## The problem
Could you give the data below again, exactly and completely?

Records contained in a dataset:
- - - - - - -

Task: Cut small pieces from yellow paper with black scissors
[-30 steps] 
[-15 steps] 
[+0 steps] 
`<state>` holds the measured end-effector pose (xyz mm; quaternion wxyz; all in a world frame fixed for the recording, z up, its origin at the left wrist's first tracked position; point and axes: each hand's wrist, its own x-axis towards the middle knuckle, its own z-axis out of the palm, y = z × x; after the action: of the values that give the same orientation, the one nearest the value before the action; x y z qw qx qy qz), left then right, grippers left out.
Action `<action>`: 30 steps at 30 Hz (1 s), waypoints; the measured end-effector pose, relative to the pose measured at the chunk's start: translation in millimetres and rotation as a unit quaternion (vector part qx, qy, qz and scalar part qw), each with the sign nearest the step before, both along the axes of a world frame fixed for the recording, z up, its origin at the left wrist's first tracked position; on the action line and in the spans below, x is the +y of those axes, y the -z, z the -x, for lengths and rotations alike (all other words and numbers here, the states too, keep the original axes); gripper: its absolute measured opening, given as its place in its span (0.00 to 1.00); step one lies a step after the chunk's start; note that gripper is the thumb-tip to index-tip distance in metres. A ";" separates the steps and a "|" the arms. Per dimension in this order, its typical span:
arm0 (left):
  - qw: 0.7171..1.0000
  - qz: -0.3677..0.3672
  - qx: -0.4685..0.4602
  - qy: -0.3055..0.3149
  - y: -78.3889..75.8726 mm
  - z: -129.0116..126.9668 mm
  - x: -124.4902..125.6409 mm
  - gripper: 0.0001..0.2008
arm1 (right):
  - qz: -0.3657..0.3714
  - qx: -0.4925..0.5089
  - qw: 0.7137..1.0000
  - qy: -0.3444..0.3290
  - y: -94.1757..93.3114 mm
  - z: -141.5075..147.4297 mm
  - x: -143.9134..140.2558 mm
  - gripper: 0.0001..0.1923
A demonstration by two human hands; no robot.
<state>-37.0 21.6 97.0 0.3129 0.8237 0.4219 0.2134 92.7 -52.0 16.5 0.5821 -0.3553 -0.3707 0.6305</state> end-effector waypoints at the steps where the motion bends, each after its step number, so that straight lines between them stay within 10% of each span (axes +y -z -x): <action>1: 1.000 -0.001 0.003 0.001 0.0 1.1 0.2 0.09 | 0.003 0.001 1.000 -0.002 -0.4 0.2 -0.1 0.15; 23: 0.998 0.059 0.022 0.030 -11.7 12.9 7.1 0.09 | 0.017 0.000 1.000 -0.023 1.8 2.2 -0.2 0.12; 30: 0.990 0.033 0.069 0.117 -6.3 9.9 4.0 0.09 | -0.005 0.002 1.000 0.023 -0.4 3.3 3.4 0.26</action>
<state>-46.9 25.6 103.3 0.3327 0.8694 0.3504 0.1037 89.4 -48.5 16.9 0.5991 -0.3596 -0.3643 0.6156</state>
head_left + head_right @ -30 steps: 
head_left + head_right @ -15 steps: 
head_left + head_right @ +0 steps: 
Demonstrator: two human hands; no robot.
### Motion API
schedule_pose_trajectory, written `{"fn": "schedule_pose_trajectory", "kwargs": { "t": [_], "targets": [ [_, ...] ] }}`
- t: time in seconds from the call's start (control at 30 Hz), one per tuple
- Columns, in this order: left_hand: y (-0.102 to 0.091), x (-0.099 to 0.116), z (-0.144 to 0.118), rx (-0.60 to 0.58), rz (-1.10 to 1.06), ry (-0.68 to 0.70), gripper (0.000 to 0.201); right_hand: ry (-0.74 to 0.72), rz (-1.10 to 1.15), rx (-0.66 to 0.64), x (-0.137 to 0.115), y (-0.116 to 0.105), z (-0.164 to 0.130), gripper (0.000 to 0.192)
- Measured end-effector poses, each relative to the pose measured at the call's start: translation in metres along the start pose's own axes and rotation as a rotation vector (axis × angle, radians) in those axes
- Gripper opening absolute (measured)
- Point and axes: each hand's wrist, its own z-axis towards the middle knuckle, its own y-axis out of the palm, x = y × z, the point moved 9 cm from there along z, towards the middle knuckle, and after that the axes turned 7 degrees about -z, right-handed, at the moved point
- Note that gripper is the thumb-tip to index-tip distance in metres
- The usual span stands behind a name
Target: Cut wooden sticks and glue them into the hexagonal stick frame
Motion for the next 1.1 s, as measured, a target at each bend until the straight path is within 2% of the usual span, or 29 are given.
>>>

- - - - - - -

## Task output
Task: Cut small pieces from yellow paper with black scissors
[-30 steps] 
[-15 steps] 
[+0 steps] 
`<state>` holds the measured end-effector pose (xyz mm; quaternion wxyz; all in a world frame fixed for the recording, z up, its origin at the left wrist's first tracked position; point and axes: each hand's wrist, its own x-axis towards the middle knuckle, its own z-axis out of the palm, y = z × x; after the action: of the values that give the same orientation, the one nearest the value before the action; x y z qw qx qy qz), left then right, grippers left out.
Action `<action>`: 30 steps at 30 Hz (1 s), waypoints; the measured end-effector pose, relative to the pose measured at the chunk's start: translation in millimetres and rotation as a unit quaternion (vector part qx, qy, qz and scalar part qw), each with the sign nearest the step before, both along the axes of a world frame fixed for the recording, z up, its origin at the left wrist's first tracked position; on the action line and in the spans below, x is the +y of those axes, y the -z, z the -x, for lengths and rotations alike (all other words and numbers here, the states too, keep the original axes); gripper: its absolute measured opening, given as its place in its span (0.00 to 1.00); step one lies a step after the chunk's start; note that gripper is the thumb-tip to index-tip distance in metres. A ";" separates the steps and a "|" the arms. Per dimension in this order, its typical span:
arm0 (left):
  - qw: 0.7171..1.0000
  - qz: -0.3677..0.3672
  - qx: -0.4685..0.4602
  - qy: -0.3055..0.3149
  - y: -78.3889..75.8726 mm
  - z: -129.0116..126.9668 mm
  - x: -124.4902..125.6409 mm
  - gripper: 0.0001..0.2008
arm1 (right):
  - qz: -0.3657..0.3714
  - qx: -0.4925..0.5089
  - qw: 0.7137..1.0000
  - qy: -0.3444..0.3290
  - y: -94.1757..93.3114 mm
  - z: -141.5075..147.4297 mm
  - x: -143.9134..140.2558 mm
  - gripper: 0.0001..0.1923
A demonstration by two human hands; no robot.
<state>-37.0 21.6 97.0 0.3129 0.8237 0.4219 0.2134 92.7 -52.0 16.5 0.5821 -0.3553 -0.3707 0.6305</state> end-effector waypoints at the steps where the motion bends, each after its step number, so that straight lines between them stay within 10% of each span (axes +y -z -x): <action>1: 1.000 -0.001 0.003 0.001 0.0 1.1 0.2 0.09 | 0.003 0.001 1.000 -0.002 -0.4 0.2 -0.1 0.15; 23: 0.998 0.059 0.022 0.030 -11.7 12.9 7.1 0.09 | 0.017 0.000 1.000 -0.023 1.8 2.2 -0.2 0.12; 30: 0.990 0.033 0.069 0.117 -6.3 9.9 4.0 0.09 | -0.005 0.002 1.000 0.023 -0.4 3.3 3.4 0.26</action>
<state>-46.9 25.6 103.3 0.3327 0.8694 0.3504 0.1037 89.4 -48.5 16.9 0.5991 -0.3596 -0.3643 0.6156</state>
head_left + head_right @ -30 steps: 
head_left + head_right @ -15 steps: 
head_left + head_right @ +0 steps: 
Demonstrator: two human hands; no robot.
### Motion API
schedule_pose_trajectory, written `{"fn": "schedule_pose_trajectory", "kwargs": { "t": [_], "targets": [ [_, ...] ] }}`
- t: time in seconds from the call's start (control at 30 Hz), one per tuple
- Columns, in this order: left_hand: y (-0.102 to 0.091), x (-0.099 to 0.116), z (-0.144 to 0.118), rx (-0.60 to 0.58), rz (-1.10 to 1.06), ry (-0.68 to 0.70), gripper (0.000 to 0.201); right_hand: ry (-0.74 to 0.72), rz (-1.10 to 1.15), rx (-0.66 to 0.64), x (-0.137 to 0.115), y (-0.116 to 0.105), z (-0.164 to 0.130), gripper (0.000 to 0.192)
- Measured end-effector poses, each relative to the pose measured at the call's start: translation in metres along the start pose's own axes and rotation as a rotation vector (axis × angle, radians) in those axes
- Gripper opening absolute (measured)
- Point and axes: each hand's wrist, its own z-axis towards the middle knuckle, its own y-axis out of the palm, x = y × z, the point moved 9 cm from there along z, towards the middle knuckle, and after that the axes turned 7 degrees about -z, right-handed, at the moved point
- Note that gripper is the thumb-tip to index-tip distance in metres
- The usual span stands behind a name
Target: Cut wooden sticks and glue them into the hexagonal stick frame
Motion for the next 1.1 s, as measured, a target at each bend until the straight path is within 2% of the usual span, or 29 are given.
>>>

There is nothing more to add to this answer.